I suggest that the issue is not that women need anything different but that the industry needs to change. Women still want to invest, take out insurance, plan for their futures and the end goals are all the same. 

I have dealt with a great deal of sexism over the years, although thankfully it is less tolerated in the workplace these days, but we do still need to address that.

While I am approached by many women for advice, part of this is that I speak the same language, but it is also the lack of the bold, masculine approach that many have come across in the past. 

I have also seen many companies launch a female-friendly service, and several companies in the UK are staffed only by women focusing on the female market.
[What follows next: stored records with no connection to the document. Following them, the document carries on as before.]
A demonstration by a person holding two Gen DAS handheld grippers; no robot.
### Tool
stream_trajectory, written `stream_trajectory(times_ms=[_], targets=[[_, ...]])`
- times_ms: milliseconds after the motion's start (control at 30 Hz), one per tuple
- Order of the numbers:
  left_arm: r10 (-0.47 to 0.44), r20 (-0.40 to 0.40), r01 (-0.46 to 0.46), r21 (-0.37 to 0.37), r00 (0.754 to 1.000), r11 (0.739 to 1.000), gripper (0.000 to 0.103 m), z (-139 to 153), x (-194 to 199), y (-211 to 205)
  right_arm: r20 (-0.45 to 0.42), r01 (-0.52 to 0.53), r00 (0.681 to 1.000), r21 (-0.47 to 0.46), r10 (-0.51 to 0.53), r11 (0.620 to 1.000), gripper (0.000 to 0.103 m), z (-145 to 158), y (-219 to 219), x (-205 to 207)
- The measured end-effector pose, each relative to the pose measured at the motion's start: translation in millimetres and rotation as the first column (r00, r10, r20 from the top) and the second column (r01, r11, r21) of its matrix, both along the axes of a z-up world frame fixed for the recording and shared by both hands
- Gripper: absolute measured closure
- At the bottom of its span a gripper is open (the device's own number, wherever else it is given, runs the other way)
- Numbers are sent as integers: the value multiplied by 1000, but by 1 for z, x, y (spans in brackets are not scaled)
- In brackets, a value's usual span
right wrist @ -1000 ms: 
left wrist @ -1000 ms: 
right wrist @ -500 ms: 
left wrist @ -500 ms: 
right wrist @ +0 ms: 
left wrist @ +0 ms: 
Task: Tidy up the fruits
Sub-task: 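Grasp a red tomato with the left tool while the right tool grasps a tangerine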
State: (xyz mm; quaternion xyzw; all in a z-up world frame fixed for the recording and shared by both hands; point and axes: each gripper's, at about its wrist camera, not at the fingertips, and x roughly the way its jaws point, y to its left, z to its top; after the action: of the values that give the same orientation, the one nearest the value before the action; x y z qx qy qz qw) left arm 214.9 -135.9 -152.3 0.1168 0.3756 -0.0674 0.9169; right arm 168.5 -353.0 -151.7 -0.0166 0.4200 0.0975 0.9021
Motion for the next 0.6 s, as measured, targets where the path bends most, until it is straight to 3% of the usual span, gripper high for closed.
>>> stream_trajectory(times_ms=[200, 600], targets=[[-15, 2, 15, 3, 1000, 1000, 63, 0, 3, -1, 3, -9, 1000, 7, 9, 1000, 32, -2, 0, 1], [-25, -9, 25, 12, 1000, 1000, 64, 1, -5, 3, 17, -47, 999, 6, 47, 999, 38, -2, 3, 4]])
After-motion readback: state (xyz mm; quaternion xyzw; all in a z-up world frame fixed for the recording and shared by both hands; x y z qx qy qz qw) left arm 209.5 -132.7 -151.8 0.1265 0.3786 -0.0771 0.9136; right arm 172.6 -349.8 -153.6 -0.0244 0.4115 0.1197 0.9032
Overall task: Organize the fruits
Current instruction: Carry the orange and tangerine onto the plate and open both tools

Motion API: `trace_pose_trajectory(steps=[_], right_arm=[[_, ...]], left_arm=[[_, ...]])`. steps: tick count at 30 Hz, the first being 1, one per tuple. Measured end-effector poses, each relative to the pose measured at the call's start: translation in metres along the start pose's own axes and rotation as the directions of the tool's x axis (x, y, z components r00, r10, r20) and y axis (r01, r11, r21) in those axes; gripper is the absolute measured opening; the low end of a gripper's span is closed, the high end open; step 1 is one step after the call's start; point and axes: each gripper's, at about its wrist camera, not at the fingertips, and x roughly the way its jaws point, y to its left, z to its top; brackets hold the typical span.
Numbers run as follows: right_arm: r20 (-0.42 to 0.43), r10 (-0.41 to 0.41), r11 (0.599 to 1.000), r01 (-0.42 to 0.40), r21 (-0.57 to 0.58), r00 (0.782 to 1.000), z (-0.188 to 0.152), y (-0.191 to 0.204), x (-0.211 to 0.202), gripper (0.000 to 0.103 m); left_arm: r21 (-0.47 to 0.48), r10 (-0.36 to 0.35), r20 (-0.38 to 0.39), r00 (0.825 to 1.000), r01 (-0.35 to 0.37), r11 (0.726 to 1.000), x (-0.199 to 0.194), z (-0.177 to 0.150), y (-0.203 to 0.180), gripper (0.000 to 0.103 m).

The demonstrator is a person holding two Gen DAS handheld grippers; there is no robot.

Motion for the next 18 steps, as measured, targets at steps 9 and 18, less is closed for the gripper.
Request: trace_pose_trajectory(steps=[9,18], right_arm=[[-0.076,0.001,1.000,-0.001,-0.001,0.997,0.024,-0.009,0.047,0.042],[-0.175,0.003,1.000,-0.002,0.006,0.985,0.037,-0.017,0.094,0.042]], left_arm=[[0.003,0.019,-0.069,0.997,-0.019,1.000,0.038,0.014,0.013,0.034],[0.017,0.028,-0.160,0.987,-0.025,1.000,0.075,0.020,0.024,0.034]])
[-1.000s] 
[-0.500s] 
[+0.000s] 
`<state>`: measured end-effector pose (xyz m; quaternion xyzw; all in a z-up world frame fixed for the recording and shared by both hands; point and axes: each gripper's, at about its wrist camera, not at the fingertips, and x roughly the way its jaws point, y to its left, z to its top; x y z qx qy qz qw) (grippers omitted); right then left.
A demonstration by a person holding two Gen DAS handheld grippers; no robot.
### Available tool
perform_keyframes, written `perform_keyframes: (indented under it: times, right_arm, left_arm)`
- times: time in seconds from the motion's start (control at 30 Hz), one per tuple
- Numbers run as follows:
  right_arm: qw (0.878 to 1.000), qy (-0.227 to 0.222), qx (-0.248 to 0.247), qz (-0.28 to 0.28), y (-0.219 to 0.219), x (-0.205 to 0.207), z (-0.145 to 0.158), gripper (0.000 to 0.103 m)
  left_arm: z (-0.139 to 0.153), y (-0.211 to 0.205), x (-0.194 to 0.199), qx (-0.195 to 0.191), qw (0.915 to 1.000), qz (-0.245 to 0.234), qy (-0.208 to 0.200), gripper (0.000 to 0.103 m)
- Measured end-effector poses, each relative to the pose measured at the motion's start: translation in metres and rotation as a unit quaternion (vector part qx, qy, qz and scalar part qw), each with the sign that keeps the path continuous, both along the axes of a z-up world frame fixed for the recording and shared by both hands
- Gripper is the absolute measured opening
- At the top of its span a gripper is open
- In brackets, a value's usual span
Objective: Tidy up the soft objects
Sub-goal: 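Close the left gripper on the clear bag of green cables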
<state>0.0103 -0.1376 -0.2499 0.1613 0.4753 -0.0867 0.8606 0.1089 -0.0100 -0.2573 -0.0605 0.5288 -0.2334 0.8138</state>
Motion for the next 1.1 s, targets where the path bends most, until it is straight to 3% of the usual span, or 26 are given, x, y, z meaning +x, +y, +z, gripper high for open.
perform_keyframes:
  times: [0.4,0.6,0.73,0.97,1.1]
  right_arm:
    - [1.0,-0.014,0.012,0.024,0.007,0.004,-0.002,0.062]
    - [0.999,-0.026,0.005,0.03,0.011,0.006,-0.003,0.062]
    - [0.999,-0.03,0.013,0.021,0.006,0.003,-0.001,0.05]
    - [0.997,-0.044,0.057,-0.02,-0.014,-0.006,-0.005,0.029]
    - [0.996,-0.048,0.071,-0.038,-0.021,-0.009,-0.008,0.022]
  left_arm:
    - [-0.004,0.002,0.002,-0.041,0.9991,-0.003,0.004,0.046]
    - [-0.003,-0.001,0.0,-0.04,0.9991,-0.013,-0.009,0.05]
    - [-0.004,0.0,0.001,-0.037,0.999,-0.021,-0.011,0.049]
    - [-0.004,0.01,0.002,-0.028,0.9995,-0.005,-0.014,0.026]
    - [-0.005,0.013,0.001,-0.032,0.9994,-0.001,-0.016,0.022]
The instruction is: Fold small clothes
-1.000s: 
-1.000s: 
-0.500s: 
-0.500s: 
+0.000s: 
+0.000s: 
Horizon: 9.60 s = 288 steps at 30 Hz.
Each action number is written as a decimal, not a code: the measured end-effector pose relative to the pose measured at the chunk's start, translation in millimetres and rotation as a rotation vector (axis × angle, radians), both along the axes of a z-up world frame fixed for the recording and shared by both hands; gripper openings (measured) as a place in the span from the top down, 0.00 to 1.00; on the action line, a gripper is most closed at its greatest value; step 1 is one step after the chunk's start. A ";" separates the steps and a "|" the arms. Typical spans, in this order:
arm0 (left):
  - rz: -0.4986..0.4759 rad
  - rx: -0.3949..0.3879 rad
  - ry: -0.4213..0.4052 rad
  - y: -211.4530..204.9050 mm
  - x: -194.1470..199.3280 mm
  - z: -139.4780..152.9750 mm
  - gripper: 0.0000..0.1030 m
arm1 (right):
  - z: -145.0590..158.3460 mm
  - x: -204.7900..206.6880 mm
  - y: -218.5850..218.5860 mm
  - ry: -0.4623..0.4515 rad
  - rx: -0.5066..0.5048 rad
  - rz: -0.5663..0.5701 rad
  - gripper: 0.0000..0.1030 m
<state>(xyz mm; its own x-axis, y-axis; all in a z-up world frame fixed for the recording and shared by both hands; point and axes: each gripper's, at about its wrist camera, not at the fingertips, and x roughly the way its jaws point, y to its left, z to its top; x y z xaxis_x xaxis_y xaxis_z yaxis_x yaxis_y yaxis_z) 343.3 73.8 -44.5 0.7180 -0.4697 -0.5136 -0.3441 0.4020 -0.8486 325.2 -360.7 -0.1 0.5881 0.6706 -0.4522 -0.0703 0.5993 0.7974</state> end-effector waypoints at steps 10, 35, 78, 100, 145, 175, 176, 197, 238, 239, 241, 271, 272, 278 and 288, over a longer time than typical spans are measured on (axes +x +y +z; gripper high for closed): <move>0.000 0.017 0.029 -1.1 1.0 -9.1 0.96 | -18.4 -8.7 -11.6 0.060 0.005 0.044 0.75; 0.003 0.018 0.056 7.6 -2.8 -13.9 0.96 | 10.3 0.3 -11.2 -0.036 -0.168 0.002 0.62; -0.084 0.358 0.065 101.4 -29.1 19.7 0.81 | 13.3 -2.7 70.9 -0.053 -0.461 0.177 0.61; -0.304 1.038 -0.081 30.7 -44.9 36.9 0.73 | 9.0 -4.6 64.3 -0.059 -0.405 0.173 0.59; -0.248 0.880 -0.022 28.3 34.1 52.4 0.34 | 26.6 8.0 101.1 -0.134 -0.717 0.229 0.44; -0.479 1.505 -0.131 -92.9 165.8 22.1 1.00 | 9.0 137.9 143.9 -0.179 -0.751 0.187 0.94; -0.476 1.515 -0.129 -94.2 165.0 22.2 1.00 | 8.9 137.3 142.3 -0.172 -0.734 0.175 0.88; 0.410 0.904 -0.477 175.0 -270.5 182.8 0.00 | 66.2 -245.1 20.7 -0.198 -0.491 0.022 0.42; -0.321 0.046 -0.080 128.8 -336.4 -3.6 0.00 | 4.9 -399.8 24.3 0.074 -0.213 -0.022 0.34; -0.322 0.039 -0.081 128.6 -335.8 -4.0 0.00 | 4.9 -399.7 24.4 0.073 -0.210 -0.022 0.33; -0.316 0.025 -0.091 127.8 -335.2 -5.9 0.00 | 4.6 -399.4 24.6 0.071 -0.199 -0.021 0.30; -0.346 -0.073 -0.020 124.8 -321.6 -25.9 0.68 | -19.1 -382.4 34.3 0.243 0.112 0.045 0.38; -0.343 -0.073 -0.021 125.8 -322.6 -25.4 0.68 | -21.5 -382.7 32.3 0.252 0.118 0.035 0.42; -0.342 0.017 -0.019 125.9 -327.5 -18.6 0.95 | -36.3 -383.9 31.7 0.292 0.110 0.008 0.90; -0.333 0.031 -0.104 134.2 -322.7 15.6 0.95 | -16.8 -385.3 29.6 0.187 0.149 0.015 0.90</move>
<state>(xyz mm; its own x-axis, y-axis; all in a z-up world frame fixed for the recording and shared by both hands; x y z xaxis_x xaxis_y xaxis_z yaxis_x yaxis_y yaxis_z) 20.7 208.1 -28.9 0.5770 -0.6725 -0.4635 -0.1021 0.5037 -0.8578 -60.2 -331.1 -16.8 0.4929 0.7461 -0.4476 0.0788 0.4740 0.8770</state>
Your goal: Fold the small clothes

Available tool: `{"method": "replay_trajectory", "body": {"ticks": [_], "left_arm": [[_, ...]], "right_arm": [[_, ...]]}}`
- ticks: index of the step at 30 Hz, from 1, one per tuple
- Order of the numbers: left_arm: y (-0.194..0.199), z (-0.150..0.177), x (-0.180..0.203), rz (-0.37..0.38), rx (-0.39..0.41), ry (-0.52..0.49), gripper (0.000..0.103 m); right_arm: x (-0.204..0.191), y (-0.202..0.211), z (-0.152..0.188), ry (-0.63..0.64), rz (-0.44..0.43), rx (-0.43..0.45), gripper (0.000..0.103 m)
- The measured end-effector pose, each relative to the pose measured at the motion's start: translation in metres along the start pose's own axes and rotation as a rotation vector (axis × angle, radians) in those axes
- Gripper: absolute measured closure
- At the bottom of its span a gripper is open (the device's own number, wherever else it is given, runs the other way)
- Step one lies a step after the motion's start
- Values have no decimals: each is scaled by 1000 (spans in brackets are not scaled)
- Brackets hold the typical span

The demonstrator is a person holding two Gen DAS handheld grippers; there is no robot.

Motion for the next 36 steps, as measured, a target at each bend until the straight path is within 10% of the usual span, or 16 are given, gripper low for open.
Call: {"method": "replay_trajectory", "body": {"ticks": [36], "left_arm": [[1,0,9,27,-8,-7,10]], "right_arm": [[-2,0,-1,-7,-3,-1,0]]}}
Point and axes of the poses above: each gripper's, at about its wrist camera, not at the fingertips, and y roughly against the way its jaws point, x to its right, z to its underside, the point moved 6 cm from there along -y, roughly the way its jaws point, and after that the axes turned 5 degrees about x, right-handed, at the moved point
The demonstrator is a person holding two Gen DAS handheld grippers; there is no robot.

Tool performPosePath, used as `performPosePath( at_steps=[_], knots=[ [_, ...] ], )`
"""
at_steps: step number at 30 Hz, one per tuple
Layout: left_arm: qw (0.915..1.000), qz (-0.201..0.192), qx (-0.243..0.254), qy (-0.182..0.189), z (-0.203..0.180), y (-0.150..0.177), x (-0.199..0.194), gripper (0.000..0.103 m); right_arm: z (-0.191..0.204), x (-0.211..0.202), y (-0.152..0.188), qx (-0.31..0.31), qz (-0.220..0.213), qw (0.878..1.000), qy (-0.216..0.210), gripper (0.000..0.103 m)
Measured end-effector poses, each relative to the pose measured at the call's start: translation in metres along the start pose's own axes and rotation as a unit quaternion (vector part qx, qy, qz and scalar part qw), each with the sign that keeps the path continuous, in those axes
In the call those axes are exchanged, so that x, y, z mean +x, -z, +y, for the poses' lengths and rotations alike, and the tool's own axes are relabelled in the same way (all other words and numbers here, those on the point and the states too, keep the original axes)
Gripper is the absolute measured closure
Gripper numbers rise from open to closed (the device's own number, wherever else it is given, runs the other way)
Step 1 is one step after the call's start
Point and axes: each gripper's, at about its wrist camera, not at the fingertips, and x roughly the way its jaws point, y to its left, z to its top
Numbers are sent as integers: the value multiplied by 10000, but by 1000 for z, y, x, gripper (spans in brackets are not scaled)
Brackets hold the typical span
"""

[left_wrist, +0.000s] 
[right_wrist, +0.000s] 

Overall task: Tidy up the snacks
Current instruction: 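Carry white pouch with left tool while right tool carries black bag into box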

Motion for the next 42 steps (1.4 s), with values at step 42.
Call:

Many of them fail as many women, like me, don’t feel the need to be seen as different. 

I am a financial adviser who happens to be a woman, not a “female financial adviser”, so also have no interest in special awards for being female. They exist in financial services but I consider them to be insulting, especially when leading publications don’t have a corresponding ‘best male adviser’ award. That is tokenism, not lifting up women. 

We need to address systemic failures in the financial services industry globally.

If you look at any advisory company you will see a predominance of male advisers and female administrators.

I don’t believe statistics are published for the UAE, but figures from the UK’s Financial Conduct Authority in 2019 showed that just 17% of regulated individuals were female. Regulated individuals are usually advisers, high-level specialists, or business owners. For the 21st century that is depressingly low. 

This is where we are doing women a disservice. Having visual representation of women in finance is something that would encourage more women to get involved, either as a career or as a client.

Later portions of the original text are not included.